Paradise Beach takes us once again (it's practically a French genre) to Thailand where all of the suburban bad boys hang out. They used to all go to Spain or Morocco, but in recent years their headquarters are in Pattaya and Phuket, where there are countless bars and whorehouses and hotels run by Franco-Maghrebi and Franco-African expats who like a place where the police turn a blind eye in exchange for a little cash. Most of these movies are made by hacks who just want to cash in on the video market with lots of tits and guns, but this one was made by an almost reputable director, Xavier Durringer, and a number of quite well known character actors. Well, the end result was just as trashy as in those other movies. This one takes place in Phuket, more precisely Patong Beach. There is a prelude with a bad boy bank robbery 15 years ago. All of the gang gets away except for one -- so he goes to jail for 15 years. The others got away with the money, and so now the last one shows up in Phuket to get his share. But guess what? Those jerks spent it all on drugs, women and alcohol. It doesn't take long for blood to start flowing. In fact, not a single person survives at the end. I can only imagine that all of the actors accepted their roles to get a two month paid holiday in Thailand.
I was quite surprised by the next movie I saw -- Le Chant du Loup (The Wolf's Call). It is a political thriller with a risk of world war, in other words the kind of movie that only Americans can make, with Tom Cruise, Harrison Ford, Matt Damon or someone like that. For one thing, these movies cost more than $100 million to make, and the French don't have that kind of money. But I thought it held up outstandingly well, probably because it used real French navy bases and submarines. Of course, it's also true that a submarine movie doesn't give you much room to move around, so there are no expensive sets. Anyway, what was even more amazing to me was that I found the plot believable instead of being totally outlandish like when Jack Ryan or Jason Bourne are involved.

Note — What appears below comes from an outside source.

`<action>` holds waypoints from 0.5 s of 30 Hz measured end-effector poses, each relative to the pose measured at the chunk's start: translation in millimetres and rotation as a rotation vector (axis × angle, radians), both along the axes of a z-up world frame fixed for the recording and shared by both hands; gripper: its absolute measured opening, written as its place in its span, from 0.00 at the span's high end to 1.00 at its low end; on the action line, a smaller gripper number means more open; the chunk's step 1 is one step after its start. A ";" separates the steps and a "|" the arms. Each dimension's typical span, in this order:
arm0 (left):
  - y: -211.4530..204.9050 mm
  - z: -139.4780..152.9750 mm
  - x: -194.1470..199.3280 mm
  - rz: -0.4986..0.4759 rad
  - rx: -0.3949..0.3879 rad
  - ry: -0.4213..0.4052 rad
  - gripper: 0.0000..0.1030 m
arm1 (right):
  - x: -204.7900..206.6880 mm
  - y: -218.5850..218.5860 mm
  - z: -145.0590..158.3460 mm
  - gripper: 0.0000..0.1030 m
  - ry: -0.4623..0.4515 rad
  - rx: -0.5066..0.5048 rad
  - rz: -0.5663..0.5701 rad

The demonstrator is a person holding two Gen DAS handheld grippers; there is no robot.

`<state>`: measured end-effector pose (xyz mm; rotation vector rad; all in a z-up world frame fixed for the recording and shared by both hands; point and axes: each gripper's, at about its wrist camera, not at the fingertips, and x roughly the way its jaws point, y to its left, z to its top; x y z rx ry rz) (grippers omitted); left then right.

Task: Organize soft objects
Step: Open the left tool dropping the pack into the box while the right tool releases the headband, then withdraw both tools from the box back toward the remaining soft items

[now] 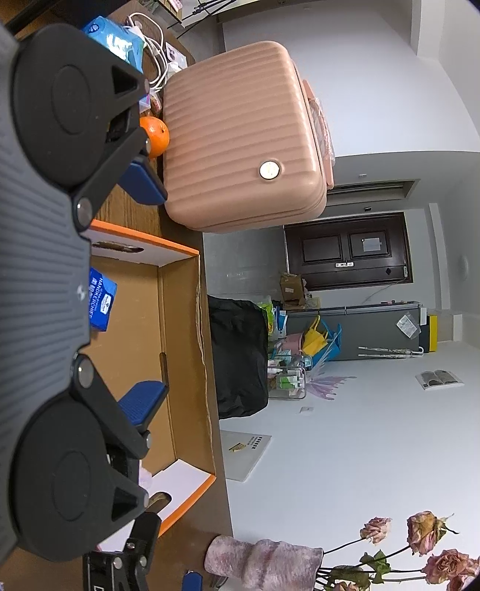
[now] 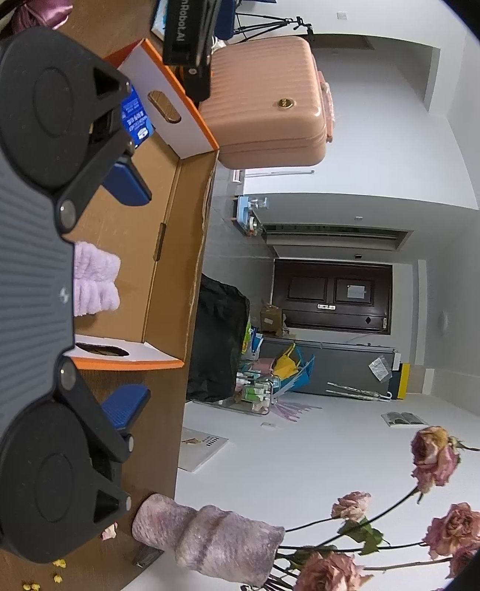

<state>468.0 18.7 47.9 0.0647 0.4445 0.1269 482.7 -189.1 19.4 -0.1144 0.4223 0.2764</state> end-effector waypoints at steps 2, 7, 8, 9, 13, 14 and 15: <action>-0.8 2.0 -6.0 -0.002 0.002 -0.001 0.00 | -5.1 -1.6 3.3 0.00 -0.006 0.002 0.001; -1.7 9.0 -23.8 -0.002 0.003 -0.012 0.00 | -18.3 -4.0 10.1 0.00 -0.013 0.002 0.004; -1.6 10.2 -27.6 -0.003 0.005 -0.015 0.00 | -22.1 -4.4 11.5 0.00 -0.016 0.003 0.006; -1.7 11.5 -32.1 -0.003 0.007 -0.018 0.00 | -26.2 -4.7 13.0 0.00 -0.020 0.004 0.007; -2.4 16.5 -48.6 -0.003 0.007 -0.025 0.00 | -42.8 -6.7 17.7 0.00 -0.031 0.014 0.009; -2.5 17.6 -52.9 -0.005 0.006 -0.026 0.00 | -47.5 -7.3 18.9 0.00 -0.033 0.015 0.009; -2.6 18.3 -57.4 -0.007 0.006 -0.026 0.00 | -51.9 -7.8 19.5 0.00 -0.036 0.015 0.009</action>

It takes place in the very near future (like next Wednesday) and there are major geopolitical tensions. Russia has slightly invaded part of Finland for some reason (not the first time), and the EU is not happy. "And we can forget about the Americans getting involved," someone says. At one point, it seems that the Russians have fired a missile from the Bering Sea in the direction of France. But is it really the Russians? And does it have a nuclear warhead? Naturally, there are only about 90 minutes to find out and do something. And it turns out that the only way to stop a new world war is for one of the French submarines to destroy the other one because one of them has received irrevocable instructions to shoot its nuclear missiles and all communications have been cut off.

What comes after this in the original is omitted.